Ashes: So your formatting is weird but this is a weird story, as evident by the shift in narration in part two. What i like about the formatting was the ambiguous nature of it. I'm throwing out a guess, so please correct me, but to me the big words were spoken and the small were thoughts. Anyway the shift in the second part is what makes this story so interesting. I love how you address a big part of nonfiction, and pull cloak off of the MC revealing him to be an asshole. I also love how you end with it being somewhat justified at the end with the brother doing the thing, and the MC feeling guilty about it. Ultimately, this was pretty fucked up. Good job.
 

Insertia

Member
Currently writing a book about my experience with swine flu. Its very raw and I don't feel confident about the mature content. I oddly feel like the world isn't ready. Am I crazy? I guess writers face these challenges.
 

FlowersisBritish

fleurs n'est pas britannique
Currently writing a book about my experience with swine flu. Its very raw and I don't feel confident about the mature content. I oddly feel like the world isn't ready. Am I crazy? I guess writers face these challenges.

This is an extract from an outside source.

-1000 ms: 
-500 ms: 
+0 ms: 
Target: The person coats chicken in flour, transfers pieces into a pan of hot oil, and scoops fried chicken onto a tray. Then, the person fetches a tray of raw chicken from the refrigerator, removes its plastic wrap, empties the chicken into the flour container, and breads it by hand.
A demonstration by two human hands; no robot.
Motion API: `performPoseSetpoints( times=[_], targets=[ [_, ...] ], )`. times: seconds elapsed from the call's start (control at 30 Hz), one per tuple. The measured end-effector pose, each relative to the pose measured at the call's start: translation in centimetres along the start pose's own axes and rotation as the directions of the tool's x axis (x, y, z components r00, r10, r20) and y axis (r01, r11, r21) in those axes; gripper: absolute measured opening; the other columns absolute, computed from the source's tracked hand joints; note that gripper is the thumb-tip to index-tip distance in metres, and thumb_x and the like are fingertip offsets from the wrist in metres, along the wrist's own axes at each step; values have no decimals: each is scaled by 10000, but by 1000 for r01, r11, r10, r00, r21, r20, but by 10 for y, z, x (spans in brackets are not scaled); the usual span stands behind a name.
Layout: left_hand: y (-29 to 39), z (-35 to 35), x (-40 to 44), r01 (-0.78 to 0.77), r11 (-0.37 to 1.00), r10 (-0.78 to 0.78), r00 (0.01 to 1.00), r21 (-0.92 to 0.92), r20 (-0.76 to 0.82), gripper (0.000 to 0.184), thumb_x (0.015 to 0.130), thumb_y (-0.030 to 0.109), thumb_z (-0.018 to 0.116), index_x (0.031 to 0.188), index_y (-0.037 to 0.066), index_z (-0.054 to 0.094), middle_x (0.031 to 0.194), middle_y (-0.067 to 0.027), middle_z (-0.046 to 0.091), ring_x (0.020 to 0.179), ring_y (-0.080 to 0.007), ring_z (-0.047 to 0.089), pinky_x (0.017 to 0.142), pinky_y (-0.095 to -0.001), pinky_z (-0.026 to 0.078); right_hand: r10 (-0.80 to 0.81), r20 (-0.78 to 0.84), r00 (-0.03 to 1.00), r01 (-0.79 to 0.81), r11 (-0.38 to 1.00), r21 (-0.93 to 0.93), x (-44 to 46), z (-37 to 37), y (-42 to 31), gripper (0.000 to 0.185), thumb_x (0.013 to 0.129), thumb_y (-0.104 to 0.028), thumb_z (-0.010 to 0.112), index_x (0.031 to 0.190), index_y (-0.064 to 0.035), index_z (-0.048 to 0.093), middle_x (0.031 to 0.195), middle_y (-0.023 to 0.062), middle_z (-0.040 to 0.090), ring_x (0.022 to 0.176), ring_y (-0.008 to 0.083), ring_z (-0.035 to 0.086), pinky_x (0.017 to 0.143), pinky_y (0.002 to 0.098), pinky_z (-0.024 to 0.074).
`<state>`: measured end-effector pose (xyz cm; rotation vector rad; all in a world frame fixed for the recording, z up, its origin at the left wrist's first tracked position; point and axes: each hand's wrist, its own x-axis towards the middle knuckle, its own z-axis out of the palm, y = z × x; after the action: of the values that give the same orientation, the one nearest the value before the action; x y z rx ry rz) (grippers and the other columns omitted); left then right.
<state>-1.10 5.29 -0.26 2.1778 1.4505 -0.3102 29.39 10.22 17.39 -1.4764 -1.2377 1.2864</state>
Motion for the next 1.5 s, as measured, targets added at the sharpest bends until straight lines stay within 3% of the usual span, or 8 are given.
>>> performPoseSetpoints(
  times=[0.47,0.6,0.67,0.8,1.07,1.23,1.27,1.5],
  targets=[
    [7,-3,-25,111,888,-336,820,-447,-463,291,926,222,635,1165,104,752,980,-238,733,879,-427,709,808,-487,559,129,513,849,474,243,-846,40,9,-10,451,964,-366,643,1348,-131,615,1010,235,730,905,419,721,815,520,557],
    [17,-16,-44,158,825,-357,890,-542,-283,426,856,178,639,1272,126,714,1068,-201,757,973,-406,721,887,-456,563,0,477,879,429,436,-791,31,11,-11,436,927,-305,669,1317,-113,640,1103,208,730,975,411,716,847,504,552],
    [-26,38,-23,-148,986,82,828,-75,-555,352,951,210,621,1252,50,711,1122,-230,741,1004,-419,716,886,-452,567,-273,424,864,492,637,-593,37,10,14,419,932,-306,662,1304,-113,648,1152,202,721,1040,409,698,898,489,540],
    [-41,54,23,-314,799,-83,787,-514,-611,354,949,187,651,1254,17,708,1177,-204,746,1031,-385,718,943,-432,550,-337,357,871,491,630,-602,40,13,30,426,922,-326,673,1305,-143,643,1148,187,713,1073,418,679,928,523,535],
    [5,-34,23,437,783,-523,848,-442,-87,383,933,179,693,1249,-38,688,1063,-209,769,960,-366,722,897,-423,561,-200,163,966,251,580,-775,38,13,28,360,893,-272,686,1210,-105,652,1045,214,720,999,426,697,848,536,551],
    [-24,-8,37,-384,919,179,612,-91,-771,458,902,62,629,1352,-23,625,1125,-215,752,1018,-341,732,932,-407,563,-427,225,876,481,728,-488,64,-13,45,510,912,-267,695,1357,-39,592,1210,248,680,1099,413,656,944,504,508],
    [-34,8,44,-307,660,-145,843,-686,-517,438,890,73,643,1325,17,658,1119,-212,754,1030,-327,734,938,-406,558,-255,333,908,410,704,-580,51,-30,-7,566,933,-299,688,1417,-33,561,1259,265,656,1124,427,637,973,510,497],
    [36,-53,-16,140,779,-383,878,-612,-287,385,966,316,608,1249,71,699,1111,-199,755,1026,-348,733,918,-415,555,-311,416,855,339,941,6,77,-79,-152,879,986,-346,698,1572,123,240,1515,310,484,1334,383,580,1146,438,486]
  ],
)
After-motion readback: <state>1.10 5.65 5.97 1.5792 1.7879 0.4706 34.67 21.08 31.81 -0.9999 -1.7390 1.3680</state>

Insertia I think you might want this thread instead. That one is kind of the dedicated general writing discussion for books and such. This thread is more biweekly short story contests.
 

Cyan

Banned
1. Prof mu cephei - "The Last Time"
2. Qween Nezumi - "You shall not..."
3. 10/6 Tangent - "The Greatest Show on Earth"
 

Mike M

Nick N
SgtSlaughterGijoe1.png


And that's time! Voting is now closed.

Tabulation will begin in the morning because I probably should not have stayed up this late just to slam the door in people's faces in the first place.
 

FlowersisBritish

fleurs n'est pas britannique
And that's time! Voting is now closed.

Tabulation will begin in the morning because I probably should not have stayed up this late just to slam the door in people's faces in the first place.

I can't sleep. I like math.

1) Nezumi
2) Mu
3) Mike

Assuming my sleepy math isn't wrong, congratulations Nezumi! Rule us like a wrathful god.
 

Nezumi

Member
Thanks for the feedback and the votes, everyone. I had a lot of fun coming up and writing this story and I'm glad you enjoined it.